Under the deal, Hungary will buy 250 million cubic metres of gas equivalent per annum for a period of six years, Foreign Minister Peter Szijjarto said during a press conference in Budapest on Friday.
This is the first time for Hungary to enter a long-term deal with a Western energy company, according to a statement by the foreign affairs ministry.
The country has previously only imported Russian pipeline gas under long-term deals with Gazprom and its export arm.
Shell’s Global Executive Vice President István Kapitány said that natural gas could help fulfill the demand for increasing quantities of clean energy, replacing coal or other liquid fuels.
“Affordable” price and supply diversification
Hungary’s state-owned MFGK has earlier this year booked 0.67 Bcm at the Croatian facility which includes an FSRU for the period January-September 2021.
The booking also includes 1.01 Bcm/year for the subsequent years through 2027.
State-owned LNG Croatia, the Krk terminal developer, plans to officially launch the terminal on January 1, 2021. The converted Golar FSRU will arrive from China later this year while Krk onshore works are nearing completion.
Furthermore, Hungary has already completed the interconnectors with six out of its seven neighboring countries, including Croatia, Szijjarto said.
This will allow the nation to diversify its natural gas supplies but also reduce prices.
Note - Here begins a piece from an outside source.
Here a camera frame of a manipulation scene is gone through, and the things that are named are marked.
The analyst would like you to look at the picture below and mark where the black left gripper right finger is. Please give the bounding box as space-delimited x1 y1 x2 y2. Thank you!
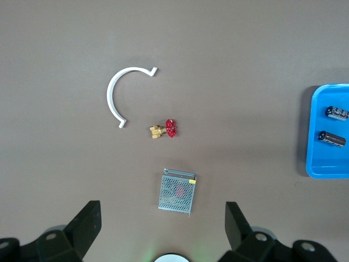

According to the minister, the deal signed with Shell includes an “affordable price”.
“When we make a decision with relation to Hungary’s gas supply, we take into account two aspects: the security of supply and price,” Szijjarto said.
“Partly because of the coronavirus pandemic, and partly because of the overproduction crisis that preceded it, the price of LNG has fallen below that of piped natural gas,” he said.
Affordable LNG prices, improved interconnection, but also “depandable” relations developed with both eastern and western energy companies, would ensure Hungary’s supply security.
“This cooperation will be maintained in future in view of the fact that it is in Hungary’s interests for gas to arrive in the country from as many sources and via as many routes as possible,” Szijjarto said.